Refúgio Crepuscular
Sul.
Não há, praticamente, nenhum som. Apenas a agitação redundante de arbustos em temperaturas perfumadas e o rodopio de estratos de sedimentos finos. O sol está alto e há luz suficiente. A ausência de luz restringe-nos o coração.
Enquanto procurei olhar-te como sabia, ainda dormente como o verbo dúbio do amanhã, resolveste cantar-me a melodia de quando ainda éramos pequenos pássaros sonhando ser gente e nos sentávamos nos juncos, à beira rio, para soltarmos pequenos pedaços de gravilha sobre o manto encrostado e macilento que nos cercava os calcanhares de missangas, sempre que desapertávamos as sandálias desbotadas pela brisa de Oeste.
Relembraste-me, então, que o impacto dos minúsculos retalhos de calcário na ribeira, parcialmente seca e polvilhada de pequenos ramos desmaiados de silvas e pampas, nos mostrava a multiplicação das estrelas ao segundo. Como pequenas explosões de luz gravitando em torno daquilo a que sempre chamámos de refúgio crepuscular. A nossa futura casa nas rochas, a se efectivar no barrocal, assente na passagem veloz dos dias antigos por entre texturas calcárias e xistosas, sulcando trilhos e lembranças graníticas.
Era a minha vez de te segurar na mão e te forçar a encharcar as raízes de uma esperança sufocada numa água parada onde ela própria fez morada. À medida que o mar martelava a costa, cada rebentamento dizimado pela onda que se seguia, nunca por acumulação, nunca uma onda tentando construir-se a si própria noutra, carreguei-te os dedos como o rio carrega um barco.

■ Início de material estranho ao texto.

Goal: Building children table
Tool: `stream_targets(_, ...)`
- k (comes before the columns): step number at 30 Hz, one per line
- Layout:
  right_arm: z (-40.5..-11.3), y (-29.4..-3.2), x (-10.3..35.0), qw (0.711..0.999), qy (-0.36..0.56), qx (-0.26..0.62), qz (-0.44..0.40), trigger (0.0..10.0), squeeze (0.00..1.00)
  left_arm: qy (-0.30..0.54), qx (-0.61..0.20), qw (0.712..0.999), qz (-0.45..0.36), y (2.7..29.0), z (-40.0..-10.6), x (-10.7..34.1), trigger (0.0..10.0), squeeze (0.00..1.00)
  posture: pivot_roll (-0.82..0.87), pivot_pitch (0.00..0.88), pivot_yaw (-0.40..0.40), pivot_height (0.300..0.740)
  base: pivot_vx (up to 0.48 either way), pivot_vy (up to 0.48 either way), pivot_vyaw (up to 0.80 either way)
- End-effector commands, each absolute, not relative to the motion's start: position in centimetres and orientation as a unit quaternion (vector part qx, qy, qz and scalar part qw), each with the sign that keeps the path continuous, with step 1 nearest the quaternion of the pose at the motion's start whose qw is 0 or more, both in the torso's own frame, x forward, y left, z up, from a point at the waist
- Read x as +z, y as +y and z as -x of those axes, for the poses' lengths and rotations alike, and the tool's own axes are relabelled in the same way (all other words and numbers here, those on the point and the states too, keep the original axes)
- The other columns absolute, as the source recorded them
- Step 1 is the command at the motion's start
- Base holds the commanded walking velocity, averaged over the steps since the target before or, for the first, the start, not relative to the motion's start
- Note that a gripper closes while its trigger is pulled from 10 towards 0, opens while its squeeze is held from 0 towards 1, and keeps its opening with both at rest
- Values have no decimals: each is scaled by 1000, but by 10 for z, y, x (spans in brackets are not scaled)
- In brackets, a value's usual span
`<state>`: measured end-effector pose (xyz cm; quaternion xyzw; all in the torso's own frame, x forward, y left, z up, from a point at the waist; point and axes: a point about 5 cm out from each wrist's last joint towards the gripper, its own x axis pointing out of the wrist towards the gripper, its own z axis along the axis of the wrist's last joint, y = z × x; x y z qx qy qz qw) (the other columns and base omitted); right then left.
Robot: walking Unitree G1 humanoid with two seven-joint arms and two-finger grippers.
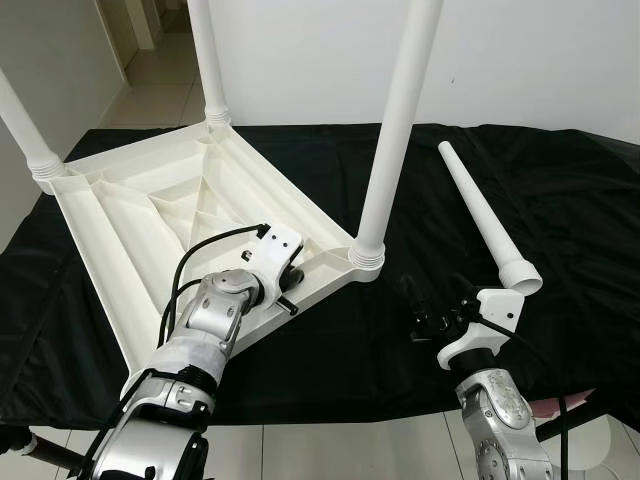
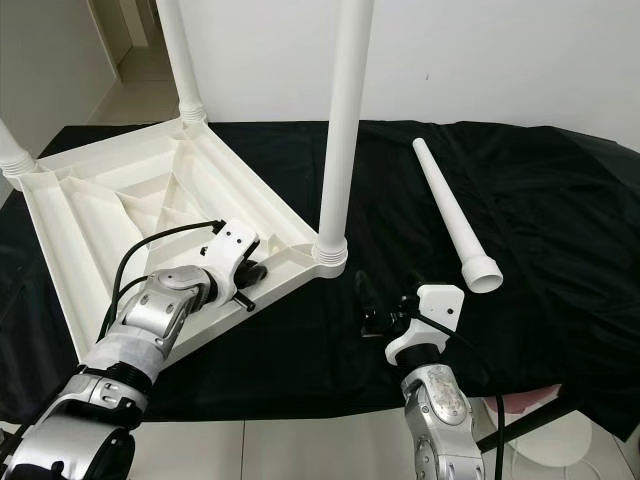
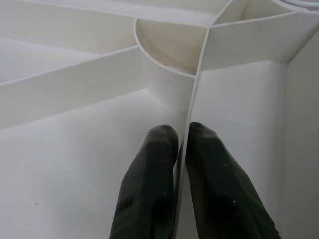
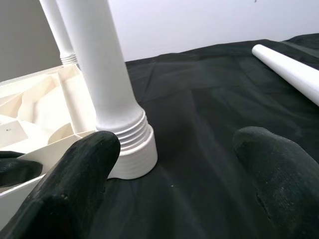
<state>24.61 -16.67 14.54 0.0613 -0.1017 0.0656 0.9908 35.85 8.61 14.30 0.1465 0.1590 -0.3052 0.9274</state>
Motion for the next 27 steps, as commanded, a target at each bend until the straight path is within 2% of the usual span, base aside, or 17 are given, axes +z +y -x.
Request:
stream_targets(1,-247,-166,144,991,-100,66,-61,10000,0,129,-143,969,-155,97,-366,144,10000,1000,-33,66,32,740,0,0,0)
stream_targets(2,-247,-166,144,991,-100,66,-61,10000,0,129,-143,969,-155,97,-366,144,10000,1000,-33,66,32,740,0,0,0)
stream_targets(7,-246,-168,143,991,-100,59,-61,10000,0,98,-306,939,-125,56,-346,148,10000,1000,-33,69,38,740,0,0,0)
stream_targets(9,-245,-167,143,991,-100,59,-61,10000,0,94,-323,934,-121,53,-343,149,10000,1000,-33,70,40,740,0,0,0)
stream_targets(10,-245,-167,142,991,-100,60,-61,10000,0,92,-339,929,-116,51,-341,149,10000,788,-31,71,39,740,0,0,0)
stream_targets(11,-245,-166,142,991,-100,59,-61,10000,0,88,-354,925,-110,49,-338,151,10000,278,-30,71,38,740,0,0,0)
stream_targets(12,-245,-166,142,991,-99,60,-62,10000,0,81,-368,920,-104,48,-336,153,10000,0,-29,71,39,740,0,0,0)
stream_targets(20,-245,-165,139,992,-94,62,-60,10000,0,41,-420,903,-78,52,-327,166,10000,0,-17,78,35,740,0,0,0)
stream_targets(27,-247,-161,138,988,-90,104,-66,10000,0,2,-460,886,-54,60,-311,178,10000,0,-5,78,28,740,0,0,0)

E perguntei-te, baixinho, se parte da essência do tempo é a mudança, como pode tudo tornar-se nada em tão pouco tempo? As águas não mudam à medida que a terra muda; não mentem. Perguntemos ao mar o que lhe será possível prometer-nos e ele dirá que a montanha sempre se eleva perante o mais nobre dos desalentos, como um farol, para lembrar a noite que a terra íntima e árida irá existir para sempre, mesmo flutuando amarrada a um pequeno casco de madeira cravejado de saudade.